• Work item
Look below and pull out each line with the word "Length".

________

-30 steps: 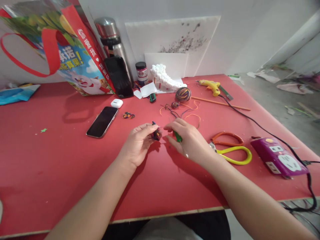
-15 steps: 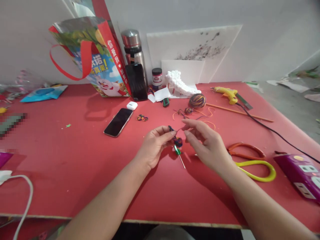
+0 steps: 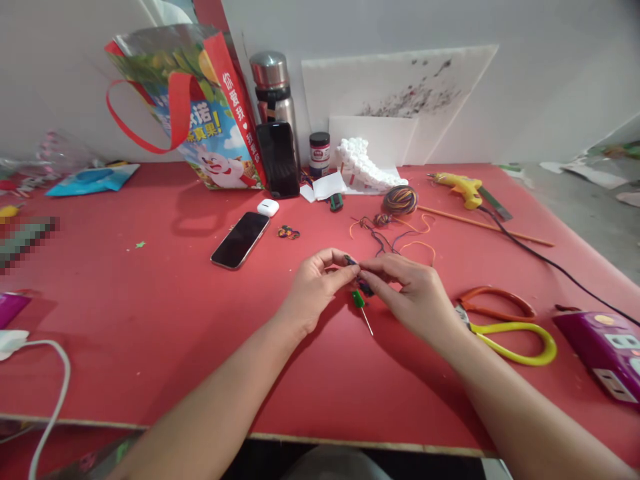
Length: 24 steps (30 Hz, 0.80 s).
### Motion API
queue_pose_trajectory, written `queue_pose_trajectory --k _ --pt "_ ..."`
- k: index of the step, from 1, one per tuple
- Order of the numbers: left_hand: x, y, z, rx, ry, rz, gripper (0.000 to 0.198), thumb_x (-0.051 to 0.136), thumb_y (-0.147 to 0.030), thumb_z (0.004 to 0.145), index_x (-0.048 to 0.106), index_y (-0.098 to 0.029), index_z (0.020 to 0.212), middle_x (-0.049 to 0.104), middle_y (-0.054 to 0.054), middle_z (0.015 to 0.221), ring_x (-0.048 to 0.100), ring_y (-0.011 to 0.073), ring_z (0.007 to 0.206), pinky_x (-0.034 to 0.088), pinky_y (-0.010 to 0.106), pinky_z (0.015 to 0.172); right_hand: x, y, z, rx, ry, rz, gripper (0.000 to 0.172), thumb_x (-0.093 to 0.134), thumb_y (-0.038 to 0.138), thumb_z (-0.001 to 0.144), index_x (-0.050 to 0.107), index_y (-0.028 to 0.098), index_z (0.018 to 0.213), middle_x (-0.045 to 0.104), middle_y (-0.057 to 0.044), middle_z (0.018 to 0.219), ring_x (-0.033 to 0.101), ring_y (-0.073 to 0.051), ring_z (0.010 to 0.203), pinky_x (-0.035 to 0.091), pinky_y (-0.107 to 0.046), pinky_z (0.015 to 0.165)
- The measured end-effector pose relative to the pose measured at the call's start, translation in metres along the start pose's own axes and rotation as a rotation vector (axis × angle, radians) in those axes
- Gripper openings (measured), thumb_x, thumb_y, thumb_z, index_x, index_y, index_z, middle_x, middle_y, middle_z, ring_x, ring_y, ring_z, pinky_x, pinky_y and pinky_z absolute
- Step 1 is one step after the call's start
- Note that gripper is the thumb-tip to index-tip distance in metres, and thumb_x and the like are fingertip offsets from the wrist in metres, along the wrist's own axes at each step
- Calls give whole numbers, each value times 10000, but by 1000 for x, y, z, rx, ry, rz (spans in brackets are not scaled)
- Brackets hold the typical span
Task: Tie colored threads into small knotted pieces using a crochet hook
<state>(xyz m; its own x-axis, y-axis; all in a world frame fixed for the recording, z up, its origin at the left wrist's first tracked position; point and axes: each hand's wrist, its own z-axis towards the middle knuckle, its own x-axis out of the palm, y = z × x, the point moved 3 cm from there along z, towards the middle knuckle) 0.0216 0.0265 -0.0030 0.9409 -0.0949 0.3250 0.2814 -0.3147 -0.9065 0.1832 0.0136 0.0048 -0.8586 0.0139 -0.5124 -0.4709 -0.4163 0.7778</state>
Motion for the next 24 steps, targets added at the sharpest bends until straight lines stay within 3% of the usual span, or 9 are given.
queue_pose_trajectory --k 8,13,16,19,24 --pt "-2 -5 -1 52 -36 155 171 819 -243 761 672 -176 816 666 -2 771 617 105 703 495 229 667 -4 1 3 -7 34 -63 166 627 143 908 778 189 855 708 -17 736 637 -146 664 467 -262 625" --pt "-1 -16 -4 264 -2 492 111 741 -183 829 716 -201 936 642 -3 824 562 108 670 476 243 619 -4 0 2 -16 92 -137 165 615 123 904 753 180 834 692 -16 750 615 -136 651 447 -254 612" --pt "2 -16 -8 411 71 668 164 659 -95 868 713 -197 983 678 19 987 557 95 682 492 256 656 -3 -1 2 -30 124 -159 157 619 136 926 761 179 874 700 -27 793 633 -142 677 447 -254 621" --pt "4 -12 -10 531 99 802 227 592 -19 881 698 -190 987 688 21 988 578 101 716 495 259 700 -2 -1 1 -60 131 -195 154 621 141 937 762 175 887 688 -31 796 629 -146 683 445 -258 631" --pt "3 -9 -8 573 74 888 176 598 -43 904 681 -191 949 692 30 932 640 145 806 505 284 752 -3 -1 0 -83 126 -214 153 615 169 965 763 184 930 699 -38 821 633 -151 692 445 -264 637"
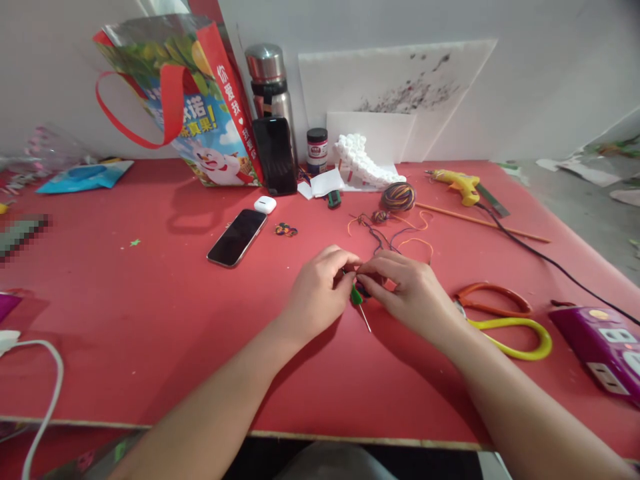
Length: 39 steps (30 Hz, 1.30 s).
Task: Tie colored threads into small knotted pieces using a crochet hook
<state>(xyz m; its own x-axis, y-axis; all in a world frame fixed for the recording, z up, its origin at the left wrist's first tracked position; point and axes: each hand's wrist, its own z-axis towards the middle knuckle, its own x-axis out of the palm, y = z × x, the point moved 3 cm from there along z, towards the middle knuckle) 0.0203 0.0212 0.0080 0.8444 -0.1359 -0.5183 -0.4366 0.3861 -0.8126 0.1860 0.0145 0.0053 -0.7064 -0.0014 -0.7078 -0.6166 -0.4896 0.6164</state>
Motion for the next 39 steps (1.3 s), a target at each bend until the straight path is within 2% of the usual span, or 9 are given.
queue_pose_trajectory --k 6,11,18,26,32,39 --pt "0 -2 0 -134 35 -57 121 645 -110 881 683 -210 936 697 35 896 628 156 750 484 291 716 -2 -1 1 1 -23 4 166 604 190 979 767 197 944 714 -52 839 650 -167 711 458 -279 635" --pt "-3 -4 -1 -250 13 -117 115 673 -107 843 661 -220 856 652 -9 700 556 140 605 408 276 613 -1 1 0 -6 -40 24 166 612 202 983 763 206 913 708 -54 850 665 -174 733 473 -286 649" --pt "0 2 0 -474 64 -402 81 656 -144 849 625 -213 880 565 -65 518 482 102 401 338 237 449 -3 2 0 -7 -61 51 169 596 203 997 756 206 944 717 -60 864 672 -188 772 481 -303 676" --pt "2 -1 4 -467 45 -578 60 680 -148 789 650 -176 832 606 -47 611 522 82 499 429 229 517 -6 -3 2 31 -122 72 143 600 202 984 728 208 919 702 -52 846 655 -186 757 479 -312 682" --pt "2 1 4 -486 48 -651 56 740 -191 757 691 -172 776 662 -6 669 430 62 490 341 218 464 -8 -1 2 42 -118 74 126 608 204 977 704 219 896 693 -41 817 644 -187 740 480 -315 684" --pt "2 0 5 -559 84 -764 140 779 -264 742 679 -166 750 593 -30 599 380 51 442 251 232 440 -9 2 2 39 -137 92 155 566 200 1004 688 216 908 663 -43 819 623 -184 735 478 -318 686"
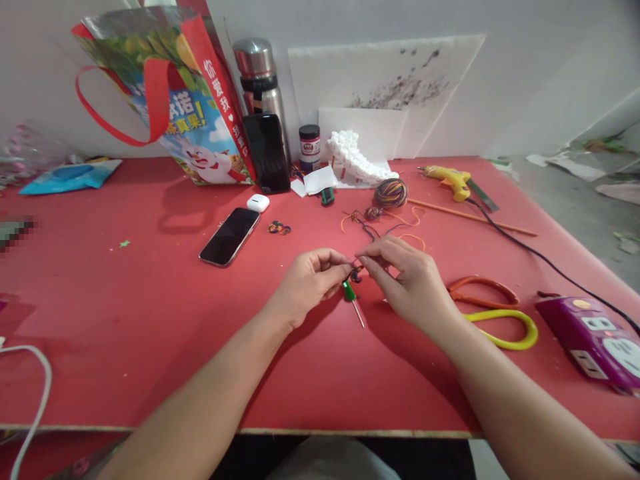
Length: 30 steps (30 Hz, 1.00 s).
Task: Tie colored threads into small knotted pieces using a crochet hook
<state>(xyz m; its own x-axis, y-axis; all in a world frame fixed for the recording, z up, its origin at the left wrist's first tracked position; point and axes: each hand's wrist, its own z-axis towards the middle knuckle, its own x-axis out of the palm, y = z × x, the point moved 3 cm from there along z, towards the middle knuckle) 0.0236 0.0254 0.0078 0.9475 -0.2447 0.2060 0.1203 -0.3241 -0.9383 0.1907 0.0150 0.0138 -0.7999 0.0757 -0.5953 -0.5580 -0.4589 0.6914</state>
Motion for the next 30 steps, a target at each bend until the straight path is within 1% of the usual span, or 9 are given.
queue_pose_trajectory --k 4,12,16,19,23,30 --pt "0 1 1 -1 15 -25 169 797 -296 735 689 -170 768 601 -32 602 379 51 441 231 238 443 0 1 0 -8 3 2 146 572 189 1000 690 209 917 662 -41 817 614 -179 735 478 -314 687" --pt "-1 2 2 -27 20 -32 247 844 -340 705 667 -169 716 517 -52 570 330 39 448 187 234 451 2 4 -1 -29 16 10 137 572 177 989 680 215 914 681 -44 836 633 -182 751 479 -310 685" --pt "1 3 1 -55 4 -20 221 787 -296 703 604 -180 660 460 -60 500 319 44 429 184 230 451 7 6 -2 -48 32 -13 136 560 160 968 641 211 872 647 -33 808 604 -161 695 455 -289 642" --pt "3 5 1 -82 -22 -9 201 722 -252 688 544 -190 616 438 -60 474 309 43 423 180 225 454 12 5 -3 -57 29 -42 130 552 157 957 624 208 862 623 -28 790 596 -161 687 457 -285 647" --pt "5 7 1 -104 -42 -19 235 682 -232 665 466 -201 576 392 -69 474 286 39 431 177 216 456 14 5 -4 -59 31 -92 140 540 173 965 613 208 851 623 -36 798 592 -170 698 450 -291 659" --pt "8 10 1 -116 -57 -71 246 649 -194 647 422 -205 552 334 -76 474 257 38 433 158 207 442 17 8 -6 -50 14 -156 147 526 185 959 605 208 837 629 -55 787 588 -196 714 430 -321 676"
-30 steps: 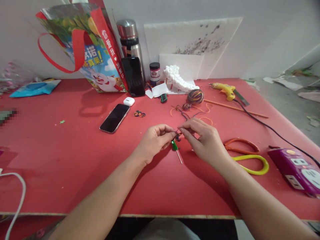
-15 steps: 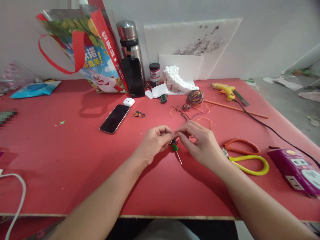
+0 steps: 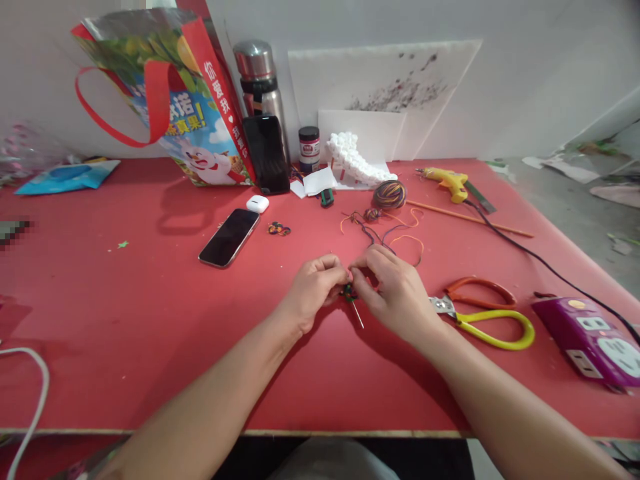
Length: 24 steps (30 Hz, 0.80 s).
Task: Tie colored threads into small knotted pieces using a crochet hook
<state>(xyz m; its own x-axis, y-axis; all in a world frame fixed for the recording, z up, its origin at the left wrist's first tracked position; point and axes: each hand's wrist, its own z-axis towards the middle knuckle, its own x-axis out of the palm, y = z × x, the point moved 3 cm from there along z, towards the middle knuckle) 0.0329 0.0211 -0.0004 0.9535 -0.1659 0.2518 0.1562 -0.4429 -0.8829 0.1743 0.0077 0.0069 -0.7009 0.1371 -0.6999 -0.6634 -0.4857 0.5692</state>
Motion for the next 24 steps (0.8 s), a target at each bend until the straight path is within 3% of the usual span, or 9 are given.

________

• Solution to the problem
Length: 24 steps (30 Hz, 0.80 s).
Length: 39 steps (30 Hz, 1.30 s).
Length: 30 steps (30 Hz, 1.00 s).
Length: 24 steps (30 Hz, 0.80 s).

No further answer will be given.